> **Your objective**
Copy exactly the lines of the data below that run from the line holding "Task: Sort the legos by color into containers" through the line holding "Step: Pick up", both ends included.

*** Material for this exercise Section Begins ***

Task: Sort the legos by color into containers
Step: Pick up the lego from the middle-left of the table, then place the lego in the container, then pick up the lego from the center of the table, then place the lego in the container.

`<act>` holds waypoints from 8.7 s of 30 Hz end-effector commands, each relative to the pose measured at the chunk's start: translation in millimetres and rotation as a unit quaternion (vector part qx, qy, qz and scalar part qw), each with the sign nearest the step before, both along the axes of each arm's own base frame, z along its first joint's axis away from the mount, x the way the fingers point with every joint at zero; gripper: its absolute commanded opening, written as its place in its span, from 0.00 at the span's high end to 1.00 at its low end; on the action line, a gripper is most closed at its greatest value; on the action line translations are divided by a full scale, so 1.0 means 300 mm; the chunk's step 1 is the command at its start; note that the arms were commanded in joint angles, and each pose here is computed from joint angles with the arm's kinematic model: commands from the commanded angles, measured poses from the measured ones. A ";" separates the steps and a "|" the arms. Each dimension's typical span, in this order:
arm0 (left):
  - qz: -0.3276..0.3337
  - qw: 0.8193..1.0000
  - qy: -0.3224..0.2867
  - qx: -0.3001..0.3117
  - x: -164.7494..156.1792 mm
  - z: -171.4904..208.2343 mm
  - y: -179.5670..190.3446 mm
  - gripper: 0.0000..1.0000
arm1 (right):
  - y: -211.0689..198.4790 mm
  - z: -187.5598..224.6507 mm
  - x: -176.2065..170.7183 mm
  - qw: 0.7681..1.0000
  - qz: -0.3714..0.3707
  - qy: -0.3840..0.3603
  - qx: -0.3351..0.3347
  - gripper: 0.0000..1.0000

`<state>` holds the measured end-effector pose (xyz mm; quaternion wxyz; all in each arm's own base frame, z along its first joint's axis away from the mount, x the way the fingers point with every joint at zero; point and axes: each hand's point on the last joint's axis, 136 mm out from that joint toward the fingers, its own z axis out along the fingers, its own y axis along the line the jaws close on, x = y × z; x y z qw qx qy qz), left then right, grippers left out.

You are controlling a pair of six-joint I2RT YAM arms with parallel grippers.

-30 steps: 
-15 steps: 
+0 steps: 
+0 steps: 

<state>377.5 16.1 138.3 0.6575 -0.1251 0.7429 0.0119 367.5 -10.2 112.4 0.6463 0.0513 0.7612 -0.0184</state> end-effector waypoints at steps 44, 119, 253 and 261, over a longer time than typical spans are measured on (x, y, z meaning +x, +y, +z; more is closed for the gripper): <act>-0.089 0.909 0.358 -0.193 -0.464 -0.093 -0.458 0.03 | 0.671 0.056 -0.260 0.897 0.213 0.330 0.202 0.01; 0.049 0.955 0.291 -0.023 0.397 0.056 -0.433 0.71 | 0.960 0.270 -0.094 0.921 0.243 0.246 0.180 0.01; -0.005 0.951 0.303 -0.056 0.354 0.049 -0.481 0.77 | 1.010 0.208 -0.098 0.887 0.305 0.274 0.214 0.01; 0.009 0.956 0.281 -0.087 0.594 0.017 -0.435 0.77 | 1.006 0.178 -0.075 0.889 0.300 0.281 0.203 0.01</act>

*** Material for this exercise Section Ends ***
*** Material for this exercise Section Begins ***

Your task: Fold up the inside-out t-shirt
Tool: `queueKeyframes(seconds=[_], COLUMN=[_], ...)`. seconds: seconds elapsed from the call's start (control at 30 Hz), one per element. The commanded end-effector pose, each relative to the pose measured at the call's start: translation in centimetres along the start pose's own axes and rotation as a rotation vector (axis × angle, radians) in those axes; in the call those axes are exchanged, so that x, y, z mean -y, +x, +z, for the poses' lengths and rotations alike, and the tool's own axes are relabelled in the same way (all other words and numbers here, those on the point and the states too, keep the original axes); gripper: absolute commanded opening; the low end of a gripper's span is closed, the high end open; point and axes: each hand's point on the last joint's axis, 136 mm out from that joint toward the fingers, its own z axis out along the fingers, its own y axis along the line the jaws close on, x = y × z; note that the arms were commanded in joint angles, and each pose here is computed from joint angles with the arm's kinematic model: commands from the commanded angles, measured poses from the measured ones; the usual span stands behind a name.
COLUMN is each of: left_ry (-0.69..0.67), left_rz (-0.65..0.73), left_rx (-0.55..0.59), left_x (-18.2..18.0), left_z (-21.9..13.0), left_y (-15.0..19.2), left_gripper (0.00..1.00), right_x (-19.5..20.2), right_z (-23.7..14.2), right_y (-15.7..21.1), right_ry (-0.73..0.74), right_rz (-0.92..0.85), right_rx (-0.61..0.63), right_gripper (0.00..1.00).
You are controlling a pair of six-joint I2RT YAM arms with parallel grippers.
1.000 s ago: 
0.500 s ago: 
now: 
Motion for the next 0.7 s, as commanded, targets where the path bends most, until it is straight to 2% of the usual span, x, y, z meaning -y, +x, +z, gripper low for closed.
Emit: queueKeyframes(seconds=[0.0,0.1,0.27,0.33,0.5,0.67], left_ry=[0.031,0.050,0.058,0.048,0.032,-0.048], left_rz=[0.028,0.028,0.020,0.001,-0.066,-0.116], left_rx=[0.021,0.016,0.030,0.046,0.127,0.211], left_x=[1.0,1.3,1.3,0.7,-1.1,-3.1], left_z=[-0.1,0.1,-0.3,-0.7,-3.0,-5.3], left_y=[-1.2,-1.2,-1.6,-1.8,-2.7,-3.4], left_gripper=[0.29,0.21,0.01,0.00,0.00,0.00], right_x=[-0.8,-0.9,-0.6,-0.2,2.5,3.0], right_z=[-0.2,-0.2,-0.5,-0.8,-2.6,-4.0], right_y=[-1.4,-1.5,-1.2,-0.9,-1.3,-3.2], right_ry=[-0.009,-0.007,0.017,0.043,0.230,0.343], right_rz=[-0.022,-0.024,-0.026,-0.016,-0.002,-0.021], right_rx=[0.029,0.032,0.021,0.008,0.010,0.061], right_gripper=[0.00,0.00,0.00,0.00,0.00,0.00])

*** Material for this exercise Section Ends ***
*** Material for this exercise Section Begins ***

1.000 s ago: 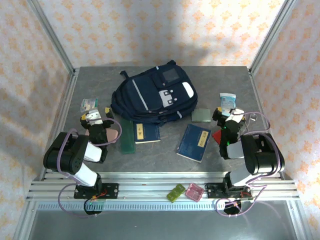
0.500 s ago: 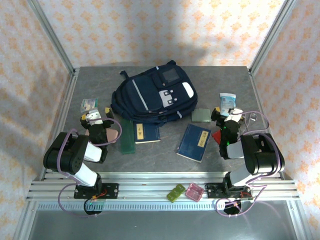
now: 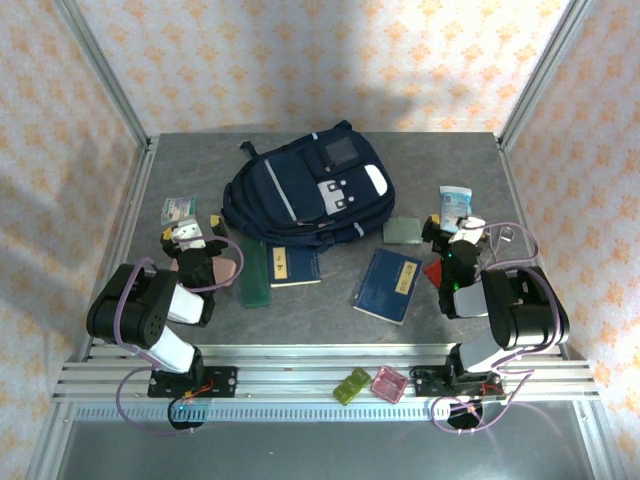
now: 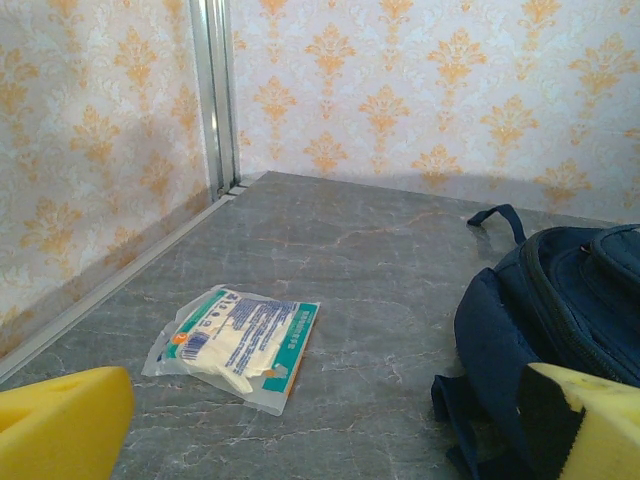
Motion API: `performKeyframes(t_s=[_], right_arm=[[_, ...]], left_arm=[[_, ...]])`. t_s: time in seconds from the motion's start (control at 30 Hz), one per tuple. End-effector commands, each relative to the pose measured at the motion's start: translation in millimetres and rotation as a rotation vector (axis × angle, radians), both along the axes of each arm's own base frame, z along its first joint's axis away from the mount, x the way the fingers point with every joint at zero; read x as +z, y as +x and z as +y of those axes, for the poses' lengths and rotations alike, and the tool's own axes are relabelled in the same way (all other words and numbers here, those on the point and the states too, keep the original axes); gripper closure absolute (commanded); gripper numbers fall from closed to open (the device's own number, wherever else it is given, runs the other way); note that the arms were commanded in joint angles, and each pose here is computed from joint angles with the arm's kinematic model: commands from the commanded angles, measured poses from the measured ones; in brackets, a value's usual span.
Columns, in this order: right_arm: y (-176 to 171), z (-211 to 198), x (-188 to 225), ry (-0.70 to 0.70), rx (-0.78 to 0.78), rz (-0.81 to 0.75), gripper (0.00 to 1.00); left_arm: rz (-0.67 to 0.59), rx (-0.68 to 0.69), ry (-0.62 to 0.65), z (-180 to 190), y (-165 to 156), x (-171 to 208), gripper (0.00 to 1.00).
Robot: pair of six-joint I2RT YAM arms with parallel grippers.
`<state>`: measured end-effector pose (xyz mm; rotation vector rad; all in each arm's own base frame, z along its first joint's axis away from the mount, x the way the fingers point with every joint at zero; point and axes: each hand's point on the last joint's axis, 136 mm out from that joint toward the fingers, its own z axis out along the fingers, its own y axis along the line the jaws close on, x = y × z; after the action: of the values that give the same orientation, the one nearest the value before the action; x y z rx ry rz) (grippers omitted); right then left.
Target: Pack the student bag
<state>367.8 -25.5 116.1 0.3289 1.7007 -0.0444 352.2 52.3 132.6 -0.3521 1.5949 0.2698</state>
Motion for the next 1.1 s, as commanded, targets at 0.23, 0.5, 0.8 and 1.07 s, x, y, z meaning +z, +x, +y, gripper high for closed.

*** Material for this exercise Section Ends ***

> **Response to this task**
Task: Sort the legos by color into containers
Step: Pick up the lego from the middle-left of the table, then place the lego in the container, then pick up the lego from the center of the table, then place the lego in the container.

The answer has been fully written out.